Oliver Stone to Stephen Colbert: Vladimir Putin Has Been 'Insulted' and 'Abused'

Oliver Stone
Director Oliver Stone poses as he arrives for the gala screening of the film "Snowden", during the 60th British Film Institute (BFI) London Film Festival at Leicester Square in London, Britain October 15, 2016. On June 12, 2017, Stephen Colbert grilled Stone over being soft on Putin in his latest documentary series. Peter Nicholls/Reuters

On Monday evening, a deranged man appeared in Midtown Manhattan to rant in front of a large and largely helpless audience about world affairs, those involving Russia in particular. The plainly disturbed individual was, by turns, incoherent, disingenuous and condescending. Most troubling of all was his insistence that he be taken seriously, when, in fact, he could only be taken ridiculously.

The man was identified as professional conspiracy theorist Oliver Stone.

Stone's embarrassing appearance on The Late Show with Stephen Colbert is the kind of stuff that ends careers. Then again, one has to first have a career worth ending. The increasingly pneumatic Stone, for his part, hasn't made anything resembling respectable cinema in three decades, if not longer. He is now a professional far-left propagandist, like your mildly alcoholic uncle who is convinced that "the corporations did 9/11" and wireless internet is an Israeli mind-control plot. He is a crank with a camera—though, judging by his media bookings, he retains a pretty good publicist.
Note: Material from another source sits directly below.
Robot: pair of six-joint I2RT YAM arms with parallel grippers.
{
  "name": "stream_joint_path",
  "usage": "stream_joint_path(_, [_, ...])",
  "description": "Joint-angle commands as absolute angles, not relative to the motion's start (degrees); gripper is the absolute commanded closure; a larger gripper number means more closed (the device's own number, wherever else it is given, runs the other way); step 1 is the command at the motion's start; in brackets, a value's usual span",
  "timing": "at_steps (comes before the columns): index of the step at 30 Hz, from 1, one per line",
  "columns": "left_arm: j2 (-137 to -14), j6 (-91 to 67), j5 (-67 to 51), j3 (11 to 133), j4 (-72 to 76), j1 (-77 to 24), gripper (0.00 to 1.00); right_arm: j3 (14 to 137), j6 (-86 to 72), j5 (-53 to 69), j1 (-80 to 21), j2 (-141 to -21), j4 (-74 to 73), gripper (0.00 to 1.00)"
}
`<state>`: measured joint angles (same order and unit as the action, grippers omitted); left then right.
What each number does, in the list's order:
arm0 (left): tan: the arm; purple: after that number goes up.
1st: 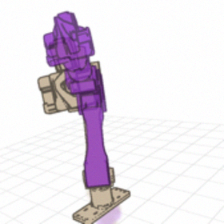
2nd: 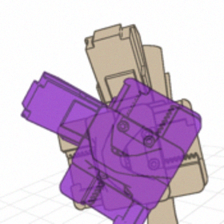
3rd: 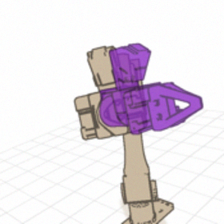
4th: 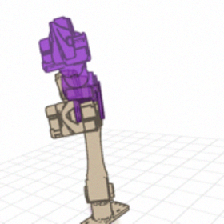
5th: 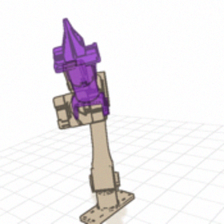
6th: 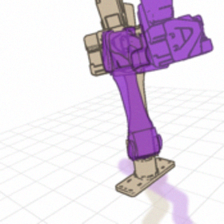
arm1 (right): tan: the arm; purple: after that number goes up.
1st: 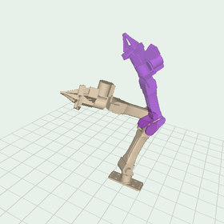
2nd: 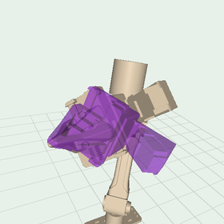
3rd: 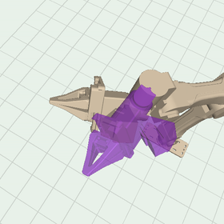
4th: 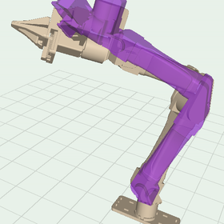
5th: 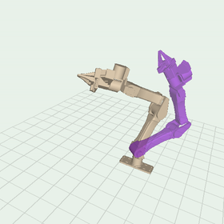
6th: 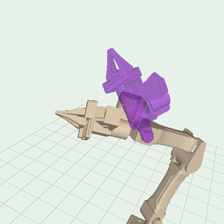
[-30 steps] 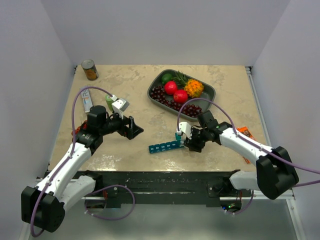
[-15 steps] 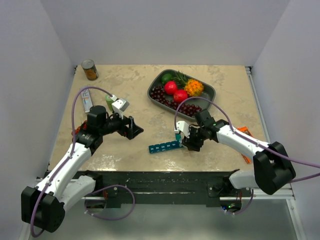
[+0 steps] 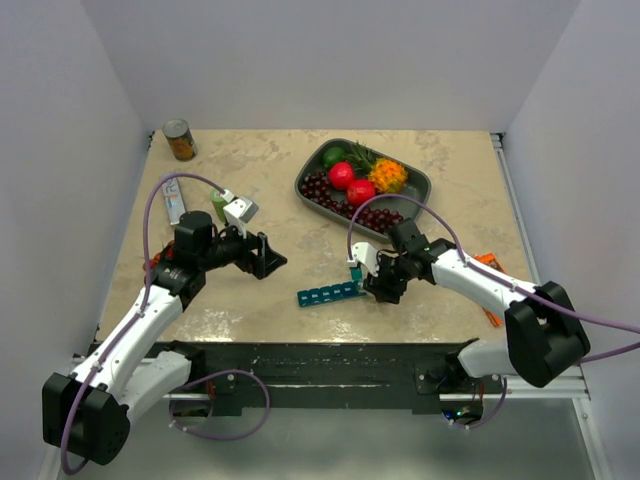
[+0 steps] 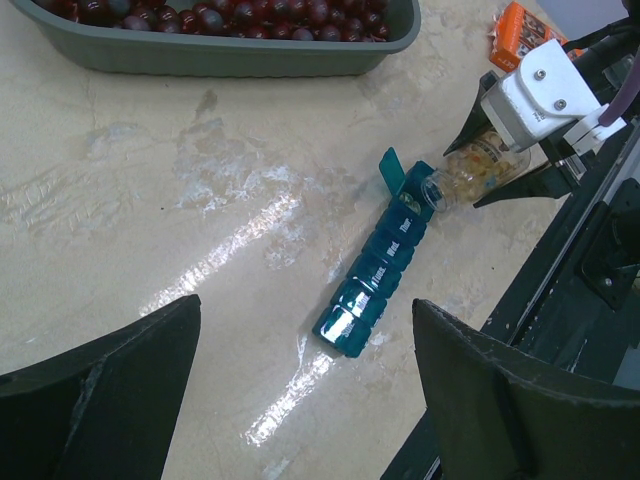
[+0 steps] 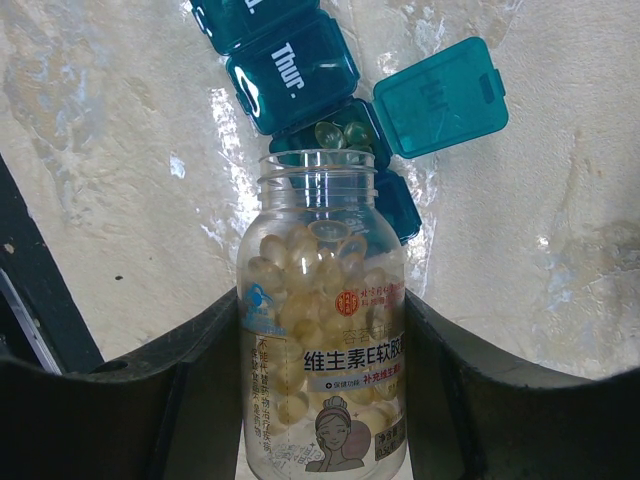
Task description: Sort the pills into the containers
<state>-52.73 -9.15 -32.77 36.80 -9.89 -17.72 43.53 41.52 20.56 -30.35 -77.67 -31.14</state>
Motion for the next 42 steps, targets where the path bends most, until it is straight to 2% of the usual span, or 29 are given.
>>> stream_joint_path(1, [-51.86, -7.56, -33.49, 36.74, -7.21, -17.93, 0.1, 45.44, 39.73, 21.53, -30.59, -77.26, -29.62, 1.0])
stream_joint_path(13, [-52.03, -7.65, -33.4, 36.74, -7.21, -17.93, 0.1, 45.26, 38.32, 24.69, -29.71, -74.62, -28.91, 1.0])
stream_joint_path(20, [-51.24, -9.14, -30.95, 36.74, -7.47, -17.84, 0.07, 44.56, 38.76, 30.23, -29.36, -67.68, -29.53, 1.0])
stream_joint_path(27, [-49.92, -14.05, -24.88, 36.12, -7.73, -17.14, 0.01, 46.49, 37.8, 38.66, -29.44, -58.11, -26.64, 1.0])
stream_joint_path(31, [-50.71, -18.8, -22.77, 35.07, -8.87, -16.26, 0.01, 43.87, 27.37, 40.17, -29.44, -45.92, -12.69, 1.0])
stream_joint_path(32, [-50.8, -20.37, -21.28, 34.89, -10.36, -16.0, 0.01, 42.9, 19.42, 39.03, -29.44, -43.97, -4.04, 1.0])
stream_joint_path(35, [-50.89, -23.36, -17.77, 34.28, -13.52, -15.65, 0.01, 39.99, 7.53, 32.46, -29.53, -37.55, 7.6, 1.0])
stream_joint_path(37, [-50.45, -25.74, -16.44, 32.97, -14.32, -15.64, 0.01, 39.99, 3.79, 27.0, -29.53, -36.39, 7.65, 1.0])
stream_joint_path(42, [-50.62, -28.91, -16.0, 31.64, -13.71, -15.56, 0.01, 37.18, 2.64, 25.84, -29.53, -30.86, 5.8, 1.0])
Stone came to the Ed Sullivan Theater to promote his four-hour, four-part interview with Vladimir V. Putin, which Showtime has audaciously billed as a documentary. There's a better word, however, for trying to humanize a dictator: propaganda. That effort would have been richly rewarded by the Soviet Union, but Stone has the misfortune of living in the democratic West, where his fawning over Putin, as well as Fidel Castro and Hugo Chávez, hasn't attracted the enormous, rapturous audiences he might have expected in a Siberian gulag, or a Maoist reeducation camp.

Stone visited Colbert at the end of a day in which Putin cracked down on political opponents, including rising liberal star Alexei Navalny. It is not clear if Stone knew about this latest exemplar of Putinism, but if he did, it certainly didn't trouble him as he sagged into his chair and scowled at Colbert. In fact, he was at such immense pains to depict Putin as the second coming of Peter the Great that Colbert finally posed a blunt question that seemed only partly a joke: "Does he have your dog in a cage someplace?"

One feels immensely sadness at the very suggestion that such a canine may exist, and that its primary benefactor in the human species may be Oliver Stone.

Putin clearly convinced Stone that they'd formed a genuine bond during their reported 20 hours together (the interviews were conducted over a two-year period). Though transparently illusory, that comity all but ensured that Stone would unquestioningly accept the Russian despot's version of events, even when it was obviously false. For example, in an interview with The Nation that would have made even a Stalinist cringe, Stone suggested that the CIA and FBI had "cooked" intelligence regarding Russian hacking related to the presidential election.

Stone even came to pity the bloodless KGB apparatchik who waged a brutal war in Chechnya while overseeing an increasingly totalitarian state at home, one in which personal freedoms have been steadily curtailed.

"He's been through a lot. He's been insulted and abused," Stone said.

The audience expressed audible disgust.

"Abused in the press, in the media," Stone explained dismissively.

Now the audience jeered. Stone flashed his sagging jowls, then continued in the manner of all shameless shills.

Colbert tried to get Stone to say whether he liked Putin, or whether there was anything about the Russian strongman that the American filmmaker found objectionable. Stone deflected both questions, suggesting that Americans who disliked President Trump were transferring that enmity to Putin's Russia. The notion that Putin's Russia might have sins of its own seemed preposterous to Stone.

"I think he's devoted to his country," Stone said, in a stunningly naïve expression of how little he understands about Russia and where that nation is heading. With an economy reliant on natural-resource extraction, a non-existent public health system and a cancerously corrupt Kremlin, Russia is returning to the grayest days of Leonid Brezhnev, the mean-spirited dullard whom Putin most closely resembles. Propagandists like Stone are only helping that downward slide.

"I think you should see the film for yourself," Stone said at one point.

If you're into masochism, then by all means, spend four hours with Stone and Putin. But for a true sense of Russia, read the work of the journalist Anna Politkovskaya. She was assassinated in Moscow in 2006, without question for reporting on the murderously unrestrained Putin regime, which has only gotten worse in the years since. Politkovskaya's is the real Russia—the one Stone is too cowardly to depict.